What tax-arbitrage structuring is available to Canada fire protection sellers in 2026?

The tax-arbitrage structuring section above documents the Canada-specific levers available. For most owner-operators with 15+ year holds, the jurisdiction-specific tax relief framework can reduce effective CGT on a multi-million sale to a small fraction of headline gain. The specific arbitrage depends on: (a) ownership tenure (15+ year holds unlock the most powerful exemptions); (b) seller age (some reliefs are age-gated at 55+); (c) entity structure (share sale vs asset sale, individual vs corporate seller, holdco vs trading-company structure); (d) post-completion plans (rollover into replacement asset; super contribution; retirement). Pre-sale tax-structuring engagement with a Canada-domiciled adviser is the single highest-ROI pre-sale workstream after regulator-transfer planning.

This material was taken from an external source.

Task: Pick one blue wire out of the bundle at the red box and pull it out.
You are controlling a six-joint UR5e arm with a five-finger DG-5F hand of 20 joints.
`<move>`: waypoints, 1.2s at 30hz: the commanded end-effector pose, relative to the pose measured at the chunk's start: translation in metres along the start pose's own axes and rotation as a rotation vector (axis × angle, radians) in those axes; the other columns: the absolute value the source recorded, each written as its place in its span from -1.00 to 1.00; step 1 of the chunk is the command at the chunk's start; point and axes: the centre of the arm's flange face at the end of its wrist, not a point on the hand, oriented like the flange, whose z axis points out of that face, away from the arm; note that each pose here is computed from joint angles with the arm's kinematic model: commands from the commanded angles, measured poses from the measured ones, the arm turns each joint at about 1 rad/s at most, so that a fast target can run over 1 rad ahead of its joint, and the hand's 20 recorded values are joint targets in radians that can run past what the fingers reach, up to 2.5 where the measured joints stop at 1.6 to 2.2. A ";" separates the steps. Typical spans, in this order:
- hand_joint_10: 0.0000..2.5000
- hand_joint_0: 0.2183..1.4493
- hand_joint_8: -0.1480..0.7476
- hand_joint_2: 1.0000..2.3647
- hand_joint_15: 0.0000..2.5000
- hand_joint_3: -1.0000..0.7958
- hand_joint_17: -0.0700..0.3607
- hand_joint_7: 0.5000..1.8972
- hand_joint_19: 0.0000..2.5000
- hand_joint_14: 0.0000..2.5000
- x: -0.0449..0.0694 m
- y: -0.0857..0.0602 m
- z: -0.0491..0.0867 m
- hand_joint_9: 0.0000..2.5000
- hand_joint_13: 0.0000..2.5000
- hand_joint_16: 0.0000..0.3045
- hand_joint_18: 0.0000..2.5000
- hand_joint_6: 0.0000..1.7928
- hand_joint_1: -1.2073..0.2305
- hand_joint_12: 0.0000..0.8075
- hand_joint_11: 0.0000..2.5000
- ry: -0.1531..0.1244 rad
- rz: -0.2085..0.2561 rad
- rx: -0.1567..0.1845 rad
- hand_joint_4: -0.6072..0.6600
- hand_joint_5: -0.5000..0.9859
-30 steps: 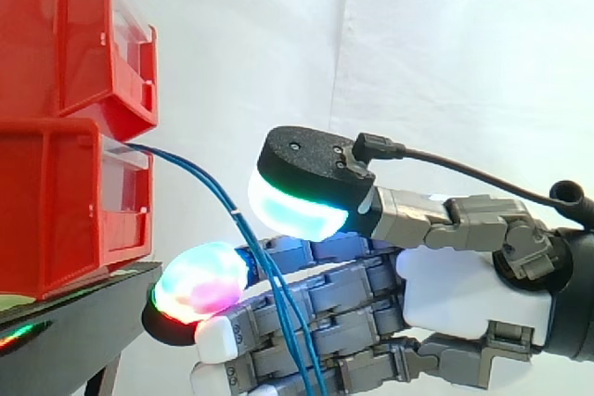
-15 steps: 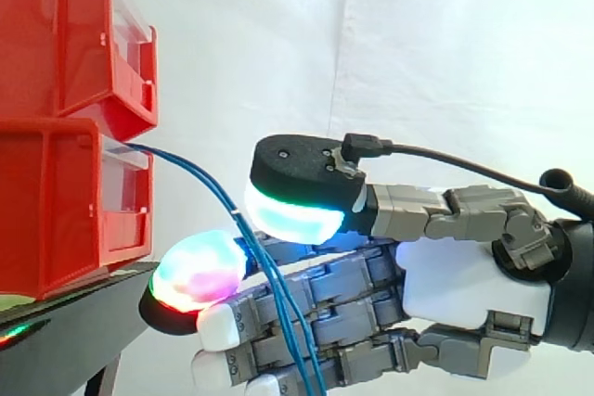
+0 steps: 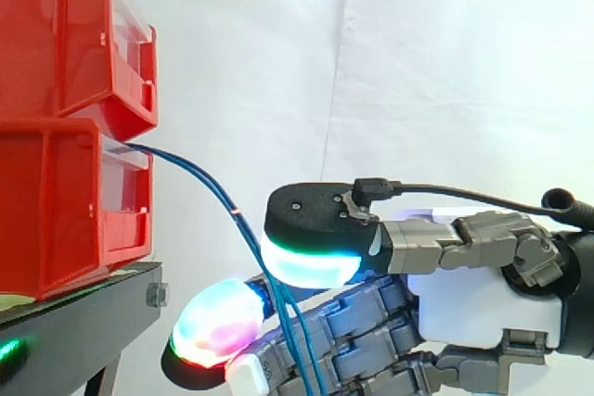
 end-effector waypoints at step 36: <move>-0.99 -0.48 0.14 -0.99 -0.71 -0.35 -0.04 -0.33 -0.65 -0.99 -0.025 0.031 0.005 -0.44 -0.47 -0.60 -0.48 -0.07 -0.24 0.11 -0.61 -0.026 -0.039 -0.037 0.37 -0.57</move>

What recent 2024-2026 dated comparable transactions in Canada fire protection should I know about?

The recent-transactions section above lists the 1-3 most-relevant dated comparable transactions in Canada fire protection from 2024-2026 with named buyer, named target, approximate consideration where disclosed, and source citations. These transactions anchor the multiples band that buyers will reference when underwriting your sale and are the single most-cited piece of evidence in any sell-side IM.

Does CT Acquisitions advise on cross-border M&A from Canada?

Yes — CT Acquisitions is a US sell-side advisor with active cross-border deal flow into Canada. The introductory conversation maps your trailing-12-month revenue and EBITDA in C$ CAD to the band-specific buyer pool, identifies the 18-24 month pre-sale workstream priorities specific to Canada fire protection, walks through the named buyers actively acquiring in Canada at your size band, and pre-positions the tax-arbitrage outcome that determines your net-of-tax proceeds.